**Exercise prompt**
This exercise calls for the line with "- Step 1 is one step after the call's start", the line with "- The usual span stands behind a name", and all lines between them in the material below, output exactly and with no other lines.

**Information supplied**
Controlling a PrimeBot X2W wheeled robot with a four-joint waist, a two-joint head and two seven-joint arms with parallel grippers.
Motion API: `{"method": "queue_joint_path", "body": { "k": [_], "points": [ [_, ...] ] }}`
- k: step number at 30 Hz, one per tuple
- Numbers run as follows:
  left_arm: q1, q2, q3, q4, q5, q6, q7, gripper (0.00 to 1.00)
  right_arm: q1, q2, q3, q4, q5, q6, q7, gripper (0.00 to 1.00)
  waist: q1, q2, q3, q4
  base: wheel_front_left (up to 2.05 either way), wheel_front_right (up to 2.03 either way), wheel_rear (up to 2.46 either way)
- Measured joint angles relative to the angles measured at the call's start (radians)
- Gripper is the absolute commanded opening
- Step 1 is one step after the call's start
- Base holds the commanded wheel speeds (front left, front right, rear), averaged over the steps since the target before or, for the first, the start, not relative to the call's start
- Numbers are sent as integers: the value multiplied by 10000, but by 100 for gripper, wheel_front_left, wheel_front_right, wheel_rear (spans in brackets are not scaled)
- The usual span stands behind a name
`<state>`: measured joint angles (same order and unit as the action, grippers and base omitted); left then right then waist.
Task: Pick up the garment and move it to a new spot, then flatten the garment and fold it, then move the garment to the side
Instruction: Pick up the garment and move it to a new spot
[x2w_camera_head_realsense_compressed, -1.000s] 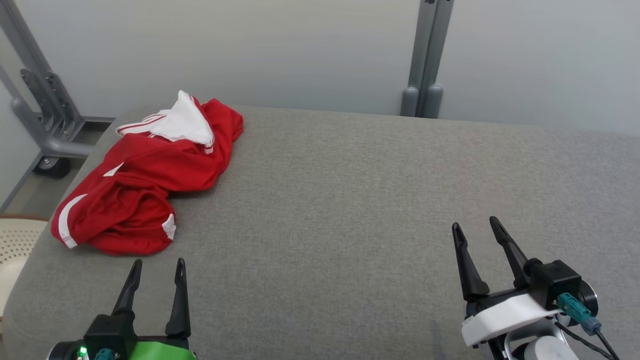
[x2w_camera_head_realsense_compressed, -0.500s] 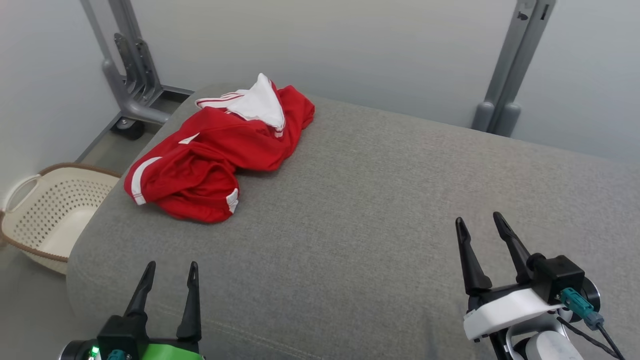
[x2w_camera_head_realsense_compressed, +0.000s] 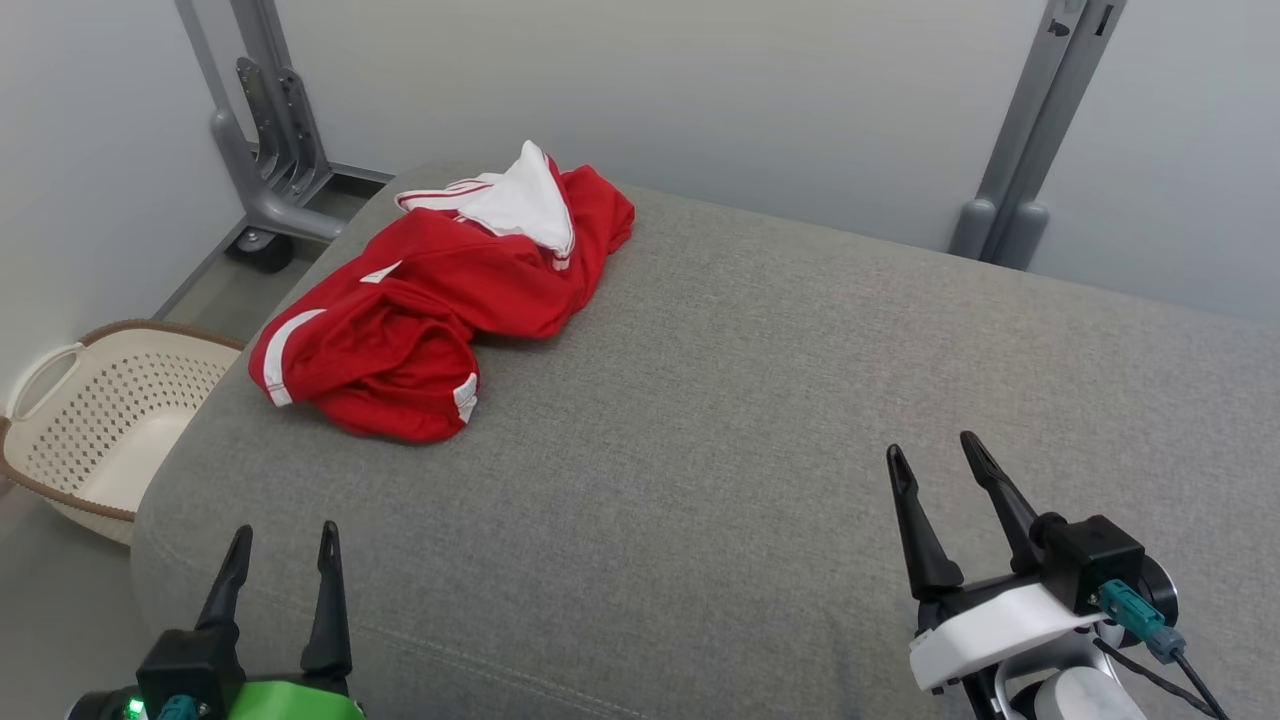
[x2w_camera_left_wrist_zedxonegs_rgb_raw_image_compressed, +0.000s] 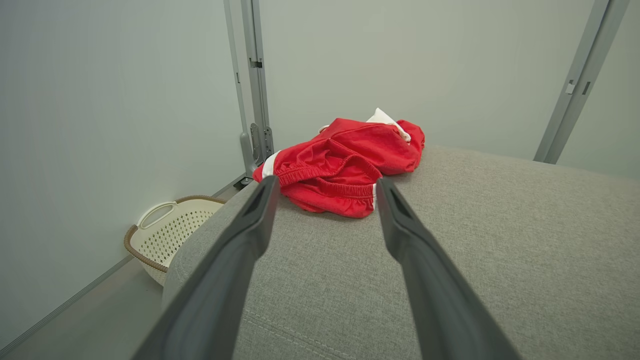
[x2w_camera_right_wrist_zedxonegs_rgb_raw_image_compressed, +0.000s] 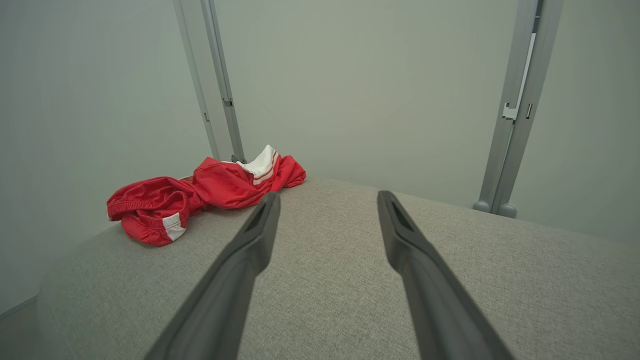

**Exercise answer**
- Step 1 is one step after the call's start
- Base holds the commanded wheel speeds (front left, front right, rear), averaged over the steps since the target before or, for the first, the start, not relative to the call's start
- Numbers are sent as integers: the value multiplied by 10000, but by 100 for gripper, wheel_front_left, wheel_front_right, wheel_rear (spans in brackets are not scaled)
- The usual span stands behind a name

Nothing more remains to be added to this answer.